=== Section Start ===

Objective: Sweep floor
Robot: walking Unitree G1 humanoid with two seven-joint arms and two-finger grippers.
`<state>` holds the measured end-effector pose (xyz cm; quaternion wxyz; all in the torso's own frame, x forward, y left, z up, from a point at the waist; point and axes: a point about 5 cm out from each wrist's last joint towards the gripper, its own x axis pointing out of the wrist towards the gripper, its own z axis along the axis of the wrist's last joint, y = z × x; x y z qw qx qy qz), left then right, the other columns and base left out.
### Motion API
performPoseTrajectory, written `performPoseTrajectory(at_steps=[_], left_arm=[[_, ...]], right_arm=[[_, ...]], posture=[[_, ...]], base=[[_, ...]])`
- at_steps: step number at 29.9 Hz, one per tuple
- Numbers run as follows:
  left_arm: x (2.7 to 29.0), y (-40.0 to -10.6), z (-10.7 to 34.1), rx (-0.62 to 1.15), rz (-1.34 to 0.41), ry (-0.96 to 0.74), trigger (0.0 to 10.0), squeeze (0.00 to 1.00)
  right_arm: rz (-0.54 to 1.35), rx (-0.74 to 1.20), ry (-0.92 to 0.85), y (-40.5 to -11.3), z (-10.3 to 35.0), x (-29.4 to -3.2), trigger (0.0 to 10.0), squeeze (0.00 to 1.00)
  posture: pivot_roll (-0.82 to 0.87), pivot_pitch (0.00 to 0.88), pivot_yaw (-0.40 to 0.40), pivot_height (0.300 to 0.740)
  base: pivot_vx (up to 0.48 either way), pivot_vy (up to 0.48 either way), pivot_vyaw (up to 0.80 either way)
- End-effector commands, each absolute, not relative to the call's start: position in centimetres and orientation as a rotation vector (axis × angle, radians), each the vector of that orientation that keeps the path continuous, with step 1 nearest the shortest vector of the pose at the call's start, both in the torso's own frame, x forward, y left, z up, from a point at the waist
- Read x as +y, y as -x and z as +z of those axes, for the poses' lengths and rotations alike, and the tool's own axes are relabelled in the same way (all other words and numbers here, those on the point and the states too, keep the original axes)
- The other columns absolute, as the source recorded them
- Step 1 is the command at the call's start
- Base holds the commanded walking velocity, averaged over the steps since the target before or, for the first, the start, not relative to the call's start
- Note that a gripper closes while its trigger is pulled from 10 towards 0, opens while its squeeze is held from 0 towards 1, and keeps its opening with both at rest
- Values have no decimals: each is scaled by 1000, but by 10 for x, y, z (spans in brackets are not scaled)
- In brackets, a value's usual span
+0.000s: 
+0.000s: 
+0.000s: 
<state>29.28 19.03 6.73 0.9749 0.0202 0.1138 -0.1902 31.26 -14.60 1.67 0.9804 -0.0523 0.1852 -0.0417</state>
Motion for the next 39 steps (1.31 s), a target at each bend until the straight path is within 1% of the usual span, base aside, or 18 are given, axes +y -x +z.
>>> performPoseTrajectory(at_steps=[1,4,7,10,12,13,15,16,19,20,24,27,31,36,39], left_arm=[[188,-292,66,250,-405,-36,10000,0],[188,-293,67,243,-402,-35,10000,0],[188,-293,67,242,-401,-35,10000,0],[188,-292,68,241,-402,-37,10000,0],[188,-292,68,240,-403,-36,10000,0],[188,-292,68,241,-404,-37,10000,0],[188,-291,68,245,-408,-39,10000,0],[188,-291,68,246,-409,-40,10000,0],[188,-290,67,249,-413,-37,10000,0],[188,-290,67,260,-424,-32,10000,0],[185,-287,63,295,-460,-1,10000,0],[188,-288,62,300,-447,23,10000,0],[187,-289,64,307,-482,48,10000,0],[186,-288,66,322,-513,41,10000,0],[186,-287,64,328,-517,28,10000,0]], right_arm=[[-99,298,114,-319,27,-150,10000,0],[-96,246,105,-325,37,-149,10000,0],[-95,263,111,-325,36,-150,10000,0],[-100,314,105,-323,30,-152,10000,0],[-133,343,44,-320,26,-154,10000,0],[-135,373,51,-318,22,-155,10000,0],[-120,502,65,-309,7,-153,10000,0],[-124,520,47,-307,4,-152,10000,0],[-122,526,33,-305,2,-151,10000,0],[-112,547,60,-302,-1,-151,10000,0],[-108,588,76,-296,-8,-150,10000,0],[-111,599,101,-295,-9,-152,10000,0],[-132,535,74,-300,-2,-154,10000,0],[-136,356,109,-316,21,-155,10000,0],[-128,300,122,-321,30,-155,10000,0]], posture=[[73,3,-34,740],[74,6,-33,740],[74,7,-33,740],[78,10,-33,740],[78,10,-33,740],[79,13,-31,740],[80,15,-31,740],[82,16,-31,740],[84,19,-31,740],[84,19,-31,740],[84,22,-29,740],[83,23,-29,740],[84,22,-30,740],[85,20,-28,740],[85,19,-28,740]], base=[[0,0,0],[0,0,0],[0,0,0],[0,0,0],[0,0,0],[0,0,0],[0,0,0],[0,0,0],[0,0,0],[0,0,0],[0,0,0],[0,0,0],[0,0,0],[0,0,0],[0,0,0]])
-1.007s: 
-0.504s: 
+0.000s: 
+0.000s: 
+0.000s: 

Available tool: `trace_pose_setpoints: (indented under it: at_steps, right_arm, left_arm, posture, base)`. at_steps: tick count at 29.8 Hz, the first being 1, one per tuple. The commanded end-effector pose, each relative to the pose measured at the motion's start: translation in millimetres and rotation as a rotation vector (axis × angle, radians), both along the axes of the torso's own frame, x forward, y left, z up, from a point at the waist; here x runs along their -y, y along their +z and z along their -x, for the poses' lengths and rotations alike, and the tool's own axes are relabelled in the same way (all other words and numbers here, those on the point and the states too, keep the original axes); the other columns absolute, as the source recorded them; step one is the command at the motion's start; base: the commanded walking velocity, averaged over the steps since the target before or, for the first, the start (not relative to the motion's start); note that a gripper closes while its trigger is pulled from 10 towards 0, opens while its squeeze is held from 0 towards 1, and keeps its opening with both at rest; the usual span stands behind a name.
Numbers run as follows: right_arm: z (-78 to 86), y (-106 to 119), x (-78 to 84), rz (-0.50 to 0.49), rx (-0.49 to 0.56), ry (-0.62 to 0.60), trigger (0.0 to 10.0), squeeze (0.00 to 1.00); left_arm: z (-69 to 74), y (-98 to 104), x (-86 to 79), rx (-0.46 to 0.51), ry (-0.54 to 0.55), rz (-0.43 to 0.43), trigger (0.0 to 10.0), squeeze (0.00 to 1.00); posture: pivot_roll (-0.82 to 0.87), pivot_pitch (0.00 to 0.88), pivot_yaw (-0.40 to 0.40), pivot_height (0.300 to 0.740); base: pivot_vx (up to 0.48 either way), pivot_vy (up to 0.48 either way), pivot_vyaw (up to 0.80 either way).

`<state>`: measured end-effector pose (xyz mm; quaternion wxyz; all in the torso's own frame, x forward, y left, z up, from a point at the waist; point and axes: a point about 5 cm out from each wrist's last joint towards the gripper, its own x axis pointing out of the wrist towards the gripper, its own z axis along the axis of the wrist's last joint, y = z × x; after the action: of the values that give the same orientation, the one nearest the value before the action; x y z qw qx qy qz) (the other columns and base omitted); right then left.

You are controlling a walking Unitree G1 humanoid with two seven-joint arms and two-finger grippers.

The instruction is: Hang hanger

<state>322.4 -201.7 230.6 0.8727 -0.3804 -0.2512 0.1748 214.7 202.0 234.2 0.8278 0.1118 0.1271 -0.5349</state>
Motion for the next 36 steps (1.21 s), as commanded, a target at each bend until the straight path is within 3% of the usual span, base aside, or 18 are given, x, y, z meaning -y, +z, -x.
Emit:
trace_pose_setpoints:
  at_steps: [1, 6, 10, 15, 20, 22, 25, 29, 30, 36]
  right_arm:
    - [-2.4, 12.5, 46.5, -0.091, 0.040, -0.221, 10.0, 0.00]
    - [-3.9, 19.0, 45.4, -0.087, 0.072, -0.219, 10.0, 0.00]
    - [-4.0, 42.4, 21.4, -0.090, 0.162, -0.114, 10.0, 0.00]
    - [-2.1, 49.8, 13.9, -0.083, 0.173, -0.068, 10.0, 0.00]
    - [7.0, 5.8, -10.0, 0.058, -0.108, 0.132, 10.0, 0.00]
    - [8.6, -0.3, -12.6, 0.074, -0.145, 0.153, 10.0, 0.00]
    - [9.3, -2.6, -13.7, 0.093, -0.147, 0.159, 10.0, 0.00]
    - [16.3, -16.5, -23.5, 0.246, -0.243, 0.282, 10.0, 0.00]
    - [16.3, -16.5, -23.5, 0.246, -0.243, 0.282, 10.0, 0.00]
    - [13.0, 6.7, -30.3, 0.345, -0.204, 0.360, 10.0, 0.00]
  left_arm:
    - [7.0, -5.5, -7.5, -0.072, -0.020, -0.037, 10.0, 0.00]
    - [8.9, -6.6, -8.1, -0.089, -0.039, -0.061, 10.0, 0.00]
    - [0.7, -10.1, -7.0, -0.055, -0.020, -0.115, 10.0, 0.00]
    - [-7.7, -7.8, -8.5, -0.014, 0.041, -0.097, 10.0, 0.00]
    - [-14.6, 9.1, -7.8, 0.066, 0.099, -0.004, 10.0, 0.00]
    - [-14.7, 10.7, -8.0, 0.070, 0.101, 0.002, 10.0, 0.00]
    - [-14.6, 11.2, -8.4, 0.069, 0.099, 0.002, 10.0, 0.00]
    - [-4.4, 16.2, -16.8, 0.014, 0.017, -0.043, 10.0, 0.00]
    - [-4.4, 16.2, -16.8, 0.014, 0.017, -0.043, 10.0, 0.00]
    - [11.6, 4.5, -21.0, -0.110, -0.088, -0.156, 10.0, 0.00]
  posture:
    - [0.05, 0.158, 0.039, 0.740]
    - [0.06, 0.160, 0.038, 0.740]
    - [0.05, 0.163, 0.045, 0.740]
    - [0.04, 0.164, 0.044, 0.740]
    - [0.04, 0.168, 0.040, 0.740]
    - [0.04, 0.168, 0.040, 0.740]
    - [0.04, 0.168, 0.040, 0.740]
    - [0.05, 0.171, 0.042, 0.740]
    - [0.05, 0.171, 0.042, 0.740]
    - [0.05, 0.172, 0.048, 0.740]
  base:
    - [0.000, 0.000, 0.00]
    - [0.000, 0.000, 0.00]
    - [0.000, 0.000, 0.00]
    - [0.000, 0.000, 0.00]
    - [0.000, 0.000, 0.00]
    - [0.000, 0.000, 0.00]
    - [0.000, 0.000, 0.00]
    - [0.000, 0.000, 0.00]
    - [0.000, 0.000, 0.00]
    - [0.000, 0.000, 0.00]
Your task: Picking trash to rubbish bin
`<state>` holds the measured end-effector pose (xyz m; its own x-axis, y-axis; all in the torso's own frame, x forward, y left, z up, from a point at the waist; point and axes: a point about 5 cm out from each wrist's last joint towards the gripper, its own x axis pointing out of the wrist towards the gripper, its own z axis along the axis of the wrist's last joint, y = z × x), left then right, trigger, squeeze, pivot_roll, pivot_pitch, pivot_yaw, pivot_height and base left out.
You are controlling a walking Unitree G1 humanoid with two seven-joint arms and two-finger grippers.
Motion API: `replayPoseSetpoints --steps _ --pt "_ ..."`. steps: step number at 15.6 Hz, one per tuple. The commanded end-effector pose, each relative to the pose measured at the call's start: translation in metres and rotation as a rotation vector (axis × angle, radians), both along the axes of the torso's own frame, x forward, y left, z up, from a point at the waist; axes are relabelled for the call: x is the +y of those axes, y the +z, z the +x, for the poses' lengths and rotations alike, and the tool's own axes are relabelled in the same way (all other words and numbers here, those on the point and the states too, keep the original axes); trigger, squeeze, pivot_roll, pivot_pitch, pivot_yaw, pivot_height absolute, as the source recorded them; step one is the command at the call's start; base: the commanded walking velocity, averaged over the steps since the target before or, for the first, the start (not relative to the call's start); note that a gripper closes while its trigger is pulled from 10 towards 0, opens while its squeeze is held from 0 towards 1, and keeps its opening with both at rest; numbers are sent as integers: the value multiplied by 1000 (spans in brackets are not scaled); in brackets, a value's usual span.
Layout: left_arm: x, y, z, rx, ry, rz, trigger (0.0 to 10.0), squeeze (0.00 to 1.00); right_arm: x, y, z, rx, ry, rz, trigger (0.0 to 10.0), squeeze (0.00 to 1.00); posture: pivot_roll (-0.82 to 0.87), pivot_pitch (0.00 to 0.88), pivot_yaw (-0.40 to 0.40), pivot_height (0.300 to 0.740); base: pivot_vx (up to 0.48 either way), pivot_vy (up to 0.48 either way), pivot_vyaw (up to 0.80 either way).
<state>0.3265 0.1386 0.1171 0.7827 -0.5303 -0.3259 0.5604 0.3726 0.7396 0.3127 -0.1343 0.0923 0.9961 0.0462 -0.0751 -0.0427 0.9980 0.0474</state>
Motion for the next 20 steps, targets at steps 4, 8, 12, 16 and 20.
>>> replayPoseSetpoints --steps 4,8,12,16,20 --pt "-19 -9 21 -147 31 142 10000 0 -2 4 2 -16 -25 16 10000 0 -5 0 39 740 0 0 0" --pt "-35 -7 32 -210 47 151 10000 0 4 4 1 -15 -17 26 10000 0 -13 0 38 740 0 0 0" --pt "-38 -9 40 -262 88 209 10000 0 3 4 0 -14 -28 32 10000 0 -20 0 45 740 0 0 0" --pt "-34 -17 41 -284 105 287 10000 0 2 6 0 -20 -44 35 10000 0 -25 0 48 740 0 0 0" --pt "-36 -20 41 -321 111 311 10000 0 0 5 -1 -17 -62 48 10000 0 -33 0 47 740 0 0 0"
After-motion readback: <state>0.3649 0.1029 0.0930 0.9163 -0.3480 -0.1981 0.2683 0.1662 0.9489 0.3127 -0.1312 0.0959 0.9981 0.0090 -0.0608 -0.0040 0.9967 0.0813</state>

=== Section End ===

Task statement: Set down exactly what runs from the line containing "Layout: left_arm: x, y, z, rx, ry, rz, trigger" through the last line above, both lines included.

Problem solution:
Layout: left_arm: x, y, z, rx, ry, rz, trigger (0.0 to 10.0), squeeze (0.00 to 1.00); right_arm: x, y, z, rx, ry, rz, trigger (0.0 to 10.0), squeeze (0.00 to 1.00); posture: pivot_roll (-0.82 to 0.87), pivot_pitch (0.00 to 0.88), pivot_yaw (-0.40 to 0.40), pivot_height (0.300 to 0.740); base: pivot_vx (up to 0.48 either way), pivot_vy (up to 0.48 either way), pivot_vyaw (up to 0.80 either way).
<state>0.3265 0.1386 0.1171 0.7827 -0.5303 -0.3259 0.5604 0.3726 0.7396 0.3127 -0.1343 0.0923 0.9961 0.0462 -0.0751 -0.0427 0.9980 0.0474</state>
Motion for the next 20 steps, targets at steps 4, 8, 12, 16 and 20.
>>> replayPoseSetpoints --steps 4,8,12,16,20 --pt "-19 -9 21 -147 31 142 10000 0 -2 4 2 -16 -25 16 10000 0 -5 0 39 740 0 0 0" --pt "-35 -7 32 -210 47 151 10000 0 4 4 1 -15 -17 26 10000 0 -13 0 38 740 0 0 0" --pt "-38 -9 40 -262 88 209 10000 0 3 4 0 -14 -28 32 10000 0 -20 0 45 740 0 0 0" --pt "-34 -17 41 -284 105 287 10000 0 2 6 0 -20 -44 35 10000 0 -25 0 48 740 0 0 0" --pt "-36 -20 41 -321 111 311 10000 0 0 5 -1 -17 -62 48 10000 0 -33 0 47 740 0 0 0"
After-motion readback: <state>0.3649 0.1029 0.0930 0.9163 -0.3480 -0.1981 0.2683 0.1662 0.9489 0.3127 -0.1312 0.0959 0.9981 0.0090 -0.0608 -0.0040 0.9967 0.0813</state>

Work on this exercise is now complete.